Could you set down exactly the lines of the data below, starting at the one that holds "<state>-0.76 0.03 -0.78" and ending at the one that holds "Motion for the", both included, and only those?

- DATA SEGMENT
------------
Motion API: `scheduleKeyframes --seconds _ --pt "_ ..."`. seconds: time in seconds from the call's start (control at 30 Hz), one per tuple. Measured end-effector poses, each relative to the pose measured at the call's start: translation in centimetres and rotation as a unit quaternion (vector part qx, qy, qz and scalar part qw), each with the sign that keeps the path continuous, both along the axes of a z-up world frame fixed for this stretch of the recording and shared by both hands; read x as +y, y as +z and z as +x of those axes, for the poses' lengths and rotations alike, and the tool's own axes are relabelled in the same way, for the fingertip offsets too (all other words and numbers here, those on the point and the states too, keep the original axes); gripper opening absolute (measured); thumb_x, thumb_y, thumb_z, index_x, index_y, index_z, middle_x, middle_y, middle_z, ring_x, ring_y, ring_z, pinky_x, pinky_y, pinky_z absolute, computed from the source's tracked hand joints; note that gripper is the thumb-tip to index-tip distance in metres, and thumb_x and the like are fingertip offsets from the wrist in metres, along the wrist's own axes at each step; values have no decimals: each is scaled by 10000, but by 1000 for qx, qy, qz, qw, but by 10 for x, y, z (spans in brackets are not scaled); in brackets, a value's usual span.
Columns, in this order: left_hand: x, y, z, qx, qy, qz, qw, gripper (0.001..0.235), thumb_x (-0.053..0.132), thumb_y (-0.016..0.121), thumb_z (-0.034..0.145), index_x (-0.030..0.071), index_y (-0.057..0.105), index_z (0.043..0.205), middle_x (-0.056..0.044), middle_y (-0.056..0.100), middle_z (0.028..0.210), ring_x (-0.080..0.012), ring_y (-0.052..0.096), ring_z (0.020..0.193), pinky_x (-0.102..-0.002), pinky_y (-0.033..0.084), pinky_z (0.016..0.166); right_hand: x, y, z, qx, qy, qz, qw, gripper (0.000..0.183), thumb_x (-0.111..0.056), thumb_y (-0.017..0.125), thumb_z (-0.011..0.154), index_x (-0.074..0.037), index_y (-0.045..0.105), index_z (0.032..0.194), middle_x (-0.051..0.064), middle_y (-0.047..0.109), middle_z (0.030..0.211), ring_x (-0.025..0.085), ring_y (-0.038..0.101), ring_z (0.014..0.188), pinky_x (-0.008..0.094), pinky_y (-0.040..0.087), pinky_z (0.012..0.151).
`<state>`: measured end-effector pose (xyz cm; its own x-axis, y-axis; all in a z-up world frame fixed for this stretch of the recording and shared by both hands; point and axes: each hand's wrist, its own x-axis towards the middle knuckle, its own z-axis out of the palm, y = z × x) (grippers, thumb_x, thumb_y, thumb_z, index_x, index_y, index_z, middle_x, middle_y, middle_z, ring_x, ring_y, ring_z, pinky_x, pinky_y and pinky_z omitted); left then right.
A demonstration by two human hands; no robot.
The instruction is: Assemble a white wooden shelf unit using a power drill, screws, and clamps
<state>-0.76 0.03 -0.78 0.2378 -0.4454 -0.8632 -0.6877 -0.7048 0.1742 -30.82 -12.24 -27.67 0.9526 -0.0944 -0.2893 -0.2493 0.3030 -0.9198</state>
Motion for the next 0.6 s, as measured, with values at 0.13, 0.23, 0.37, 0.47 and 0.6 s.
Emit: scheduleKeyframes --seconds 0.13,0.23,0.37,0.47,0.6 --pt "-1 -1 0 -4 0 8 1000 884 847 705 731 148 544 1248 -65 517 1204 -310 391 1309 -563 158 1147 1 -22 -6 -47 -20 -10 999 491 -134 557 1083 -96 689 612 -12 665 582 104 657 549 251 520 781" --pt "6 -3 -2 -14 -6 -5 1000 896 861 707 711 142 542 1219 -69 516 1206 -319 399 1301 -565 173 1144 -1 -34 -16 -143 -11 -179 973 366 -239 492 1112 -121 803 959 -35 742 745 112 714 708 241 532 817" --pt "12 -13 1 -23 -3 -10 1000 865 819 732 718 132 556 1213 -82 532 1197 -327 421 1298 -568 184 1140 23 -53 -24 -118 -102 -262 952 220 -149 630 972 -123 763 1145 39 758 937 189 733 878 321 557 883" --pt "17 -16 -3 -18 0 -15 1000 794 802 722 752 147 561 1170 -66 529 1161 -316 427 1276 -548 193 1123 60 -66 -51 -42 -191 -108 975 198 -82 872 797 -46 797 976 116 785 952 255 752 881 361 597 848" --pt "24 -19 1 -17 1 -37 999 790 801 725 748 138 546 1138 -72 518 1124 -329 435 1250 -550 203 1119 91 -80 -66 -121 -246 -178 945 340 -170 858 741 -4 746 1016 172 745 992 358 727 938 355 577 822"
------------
- EXERCISE RESULT
<state>-0.76 0.03 -0.78 0.2378 -0.4454 -0.8632 -0.6877 -0.7048 0.1742 -30.82 -12.24 -27.67 0.9526 -0.0944 -0.2893 -0.2493 0.3030 -0.9198</state>
Motion for the next 0.6 s, as measured, with values at 0.13, 0.23, 0.37, 0.47 and 0.6 s.

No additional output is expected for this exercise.